22日の朝のミーティングで「事実と違う内容も上がっているので、動画をアップするのに協力してくれと監督のほうから言われた」ために、12名が協力して動画を作成したという説明をしている。

しかし監督が自分の声だと認めた(同席したコーチ陣も認めた)音声の内容を聞くと、釈明動画の作成が提案された経緯を「動画を上げるのを協力してくれと監督が言った」と説明することは疑問を感じる。
音声という証拠がないならまだしも(是非はともかく)、あの音声があってなぜこういう説明をするのか。

釈明動画のアップまでの経緯の説明は、終始こういった物の見方に基づいている。

生徒が大人たちをまったく信用せず、ミーティングを録音しアップしたのは当たり前だ。
部活という構造、学校という構造、生徒はその構造に大人たちが縛られ、子供を守る気、どころか子供のことなど何も考えていないことを見抜いている。

ミーティング時の監督の発言について警察が取り調べをするようなので、法の上で強要や誘導とされうることがあったかは司法の判断に任せるしかない。
だが一般的に考えれば、流出した音声のような関係で行われたことが「話し合い」や「協力してくれという依頼」になりうるはずがない。
そういうあからさまに欺瞞を子供たちに繰り返しながら、建前が取り繕えていると思っている様子を見ていると、馬鹿にされているようにさえ感じる。

動画を上げた子たちは、周りの大人を信用していなかった。
だから、外にいる自分たち大人に問うたのだ。
「これ、ヤバくね?」と。

子供の時の自分が、「ヤバくね?」と動画を上げたとしたら、大人に求めることは、とりあえず自分の「ヤバくね?」という質問に答えて欲しい、ということだ。
一足飛びに色々判断して何とかしようとするのではなく、自分が質問しているのだからとりあえず答えて欲しい。
まずはそういう気持ちがある。

だから、大人の自分がこの動画を見てどう思ったかを書きたい。

ヤバいと思う。
大人の指導者が子供を暴行する、というだけでもヤバいのに、

①暴行されている子は後ろ向きになっている。
②被害者はサッカー選手なのに、加害者は腿の付け根の辺りを蹴っている。

この二点がひどい。
被害者の子は釈明動画で「自分がコーチを馬鹿にするような発言をしたから」と言っていたが、「発言にカッとなってつい手が出た」なら、被害者が後ろ向きになっているのが不思議だ。
「蹴られるために後ろを向く」
こういう段階を踏んでいる。

だがサッカー部という構造の一部になっている人間には、この動画のヤバさがどこにあるかがわからない。
だから場を管理監督する責任者が「俺は被害者」と言い出し、その言い分が通じると思っている。
そしてサッカー部という構造を包括する学校という構造の中にいると、その音声を聞いても「話し合い」という言葉を使い印象を操作出来ると思ってしまう。

構造の中では当たり前の言動(ルーティン)を繰り返し、それのどこがおかしいかもわからない。
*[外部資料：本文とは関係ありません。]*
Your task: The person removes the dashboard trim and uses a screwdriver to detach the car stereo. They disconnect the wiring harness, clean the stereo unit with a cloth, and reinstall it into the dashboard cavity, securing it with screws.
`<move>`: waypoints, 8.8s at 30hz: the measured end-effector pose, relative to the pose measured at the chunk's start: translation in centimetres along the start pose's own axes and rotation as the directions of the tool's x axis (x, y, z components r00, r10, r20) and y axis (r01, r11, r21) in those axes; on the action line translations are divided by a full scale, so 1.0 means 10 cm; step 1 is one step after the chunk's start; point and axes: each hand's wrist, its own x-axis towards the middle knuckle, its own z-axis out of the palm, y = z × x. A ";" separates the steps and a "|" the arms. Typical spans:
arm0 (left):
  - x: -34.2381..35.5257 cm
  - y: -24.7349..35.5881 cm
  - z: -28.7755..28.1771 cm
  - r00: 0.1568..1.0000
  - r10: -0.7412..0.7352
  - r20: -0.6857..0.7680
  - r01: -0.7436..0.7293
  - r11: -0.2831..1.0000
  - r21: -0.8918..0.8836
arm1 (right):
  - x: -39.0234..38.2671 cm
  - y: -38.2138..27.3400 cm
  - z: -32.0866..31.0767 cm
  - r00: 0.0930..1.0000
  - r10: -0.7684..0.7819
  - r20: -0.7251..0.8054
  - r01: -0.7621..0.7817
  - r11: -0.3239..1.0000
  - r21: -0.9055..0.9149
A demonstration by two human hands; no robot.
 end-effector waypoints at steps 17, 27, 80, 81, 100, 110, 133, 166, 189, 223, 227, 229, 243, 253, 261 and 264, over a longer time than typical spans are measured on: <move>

もしくはわかっていても見ないふりをする。
そういう中でもなお「何でも話してくれ」と、表面だけを取り繕おうとする。
自分は子供のとき、こういうことに付き合わされることが我慢できなかった。

子供のころ自分は、大人は一種の機能だと考えていた。
子供には目に見えることも触れることも出来ない、巨大な機械(システム)を駆動させるためにいる機能だ。
よくわからない機械が生み出したルールで成り立っている子供の世界でそれなりにやっていく、たまにその機械が訳の分からない動きで子供(自分)の世界に介入してきたら、適宜合わせた対応をしてルーティンに戻るのを待つ。
それ以上の関心を大人に抱いたことがなかった。

大人の中にも、個人ではとてもいい人もいる。というより大抵の大人はそうだ。
だがその個人としてのいい面悪い面は、大きな構造の中に入ったときに、その個性を失う。少なくとも子供が期待するレベルで、その個性を保っていることは出来ない。

自分も順当に「巨大なシステムを回すだけの存在で、そのシステムに逆らえない大人」になったが、自分が子供の時に考えていたことは概ね正しかったと思っている。
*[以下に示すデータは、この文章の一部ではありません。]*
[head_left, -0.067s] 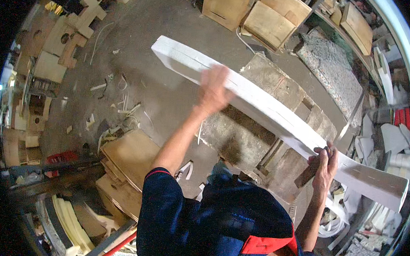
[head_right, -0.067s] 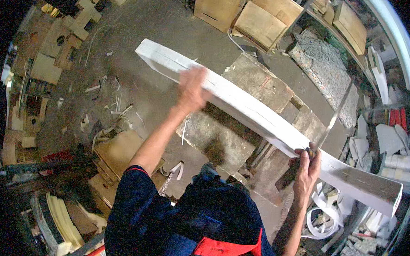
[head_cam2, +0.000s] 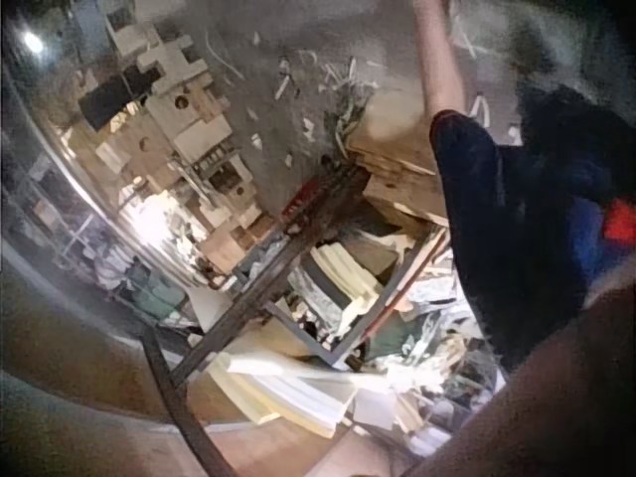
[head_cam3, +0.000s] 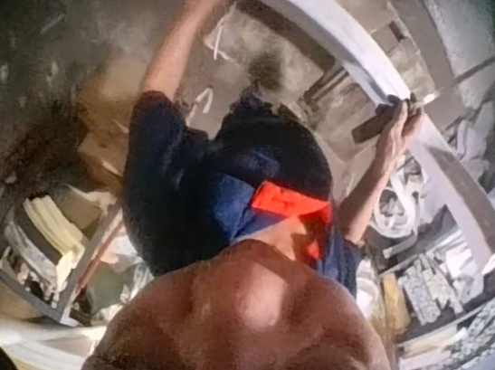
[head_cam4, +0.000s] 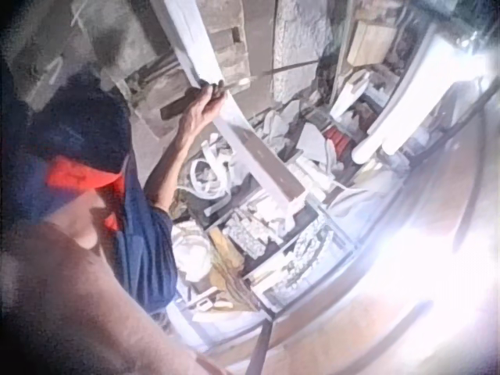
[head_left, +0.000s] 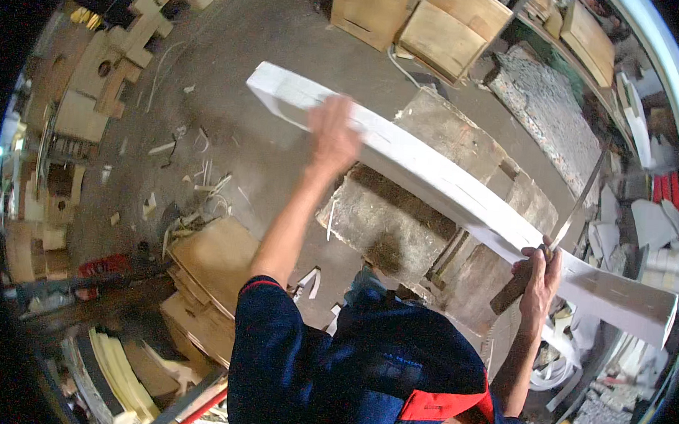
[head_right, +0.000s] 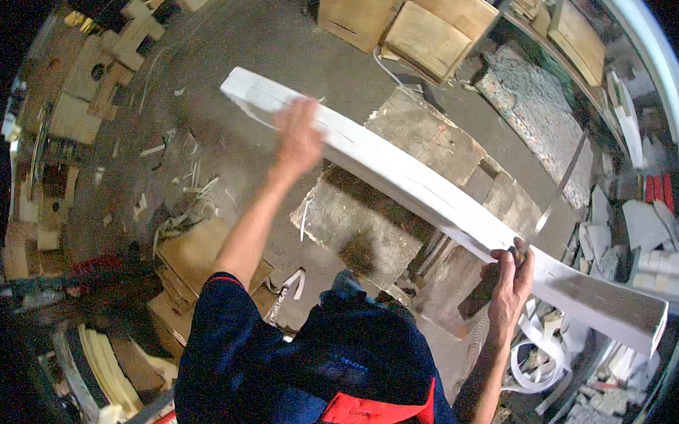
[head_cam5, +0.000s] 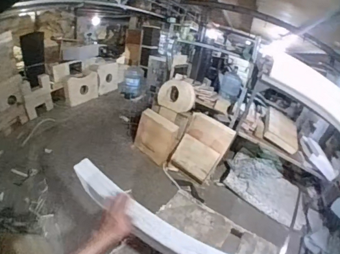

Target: The person cuts a large white sheet into a curved shape using a knife, then sands the edges with a sanding block. Finally, the person sprays the finished piece with a spray gun.

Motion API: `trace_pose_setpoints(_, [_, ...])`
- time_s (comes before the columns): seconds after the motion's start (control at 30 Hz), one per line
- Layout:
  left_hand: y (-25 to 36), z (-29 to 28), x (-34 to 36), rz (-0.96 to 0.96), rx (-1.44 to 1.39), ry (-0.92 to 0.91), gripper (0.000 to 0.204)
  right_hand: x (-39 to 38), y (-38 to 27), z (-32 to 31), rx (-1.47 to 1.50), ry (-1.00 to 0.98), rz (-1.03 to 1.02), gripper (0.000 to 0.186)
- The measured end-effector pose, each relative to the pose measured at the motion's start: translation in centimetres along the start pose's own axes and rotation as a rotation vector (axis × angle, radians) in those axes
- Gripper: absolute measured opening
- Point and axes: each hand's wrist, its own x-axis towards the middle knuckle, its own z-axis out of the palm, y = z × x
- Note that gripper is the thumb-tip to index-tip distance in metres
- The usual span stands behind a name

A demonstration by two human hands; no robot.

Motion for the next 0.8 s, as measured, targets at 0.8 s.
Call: trace_pose_setpoints(0.8, [-16.3, 4.4, 4.7, -0.536, 0.649, -0.018, 0.082, -7.9, -2.8, -35.9, 0.114, 1.190, -0.079, 0.057])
それが正しいとして、子供の時の自分であれば「大人たちは一体、自分たちがせっせと作った構造に子供たちを巻き込んだ不始末をどう考えているんだろう?」と考えると思う。
この問題にこだわりが強いのはそのせいだ。

わからないことはわからない、出来ないことは出来ない、システムに逆らえないなら逆らえない。欺瞞があるなら欺瞞がある。保身なら保身であると、なるべく素直に感じたことを話したい。
親や教育者、指導者ではない自分が子供に出来ることは、せいぜいそれくらいだ。

ということで、学校側の記者会見を見た段階ではこう考えたことを書いてみた。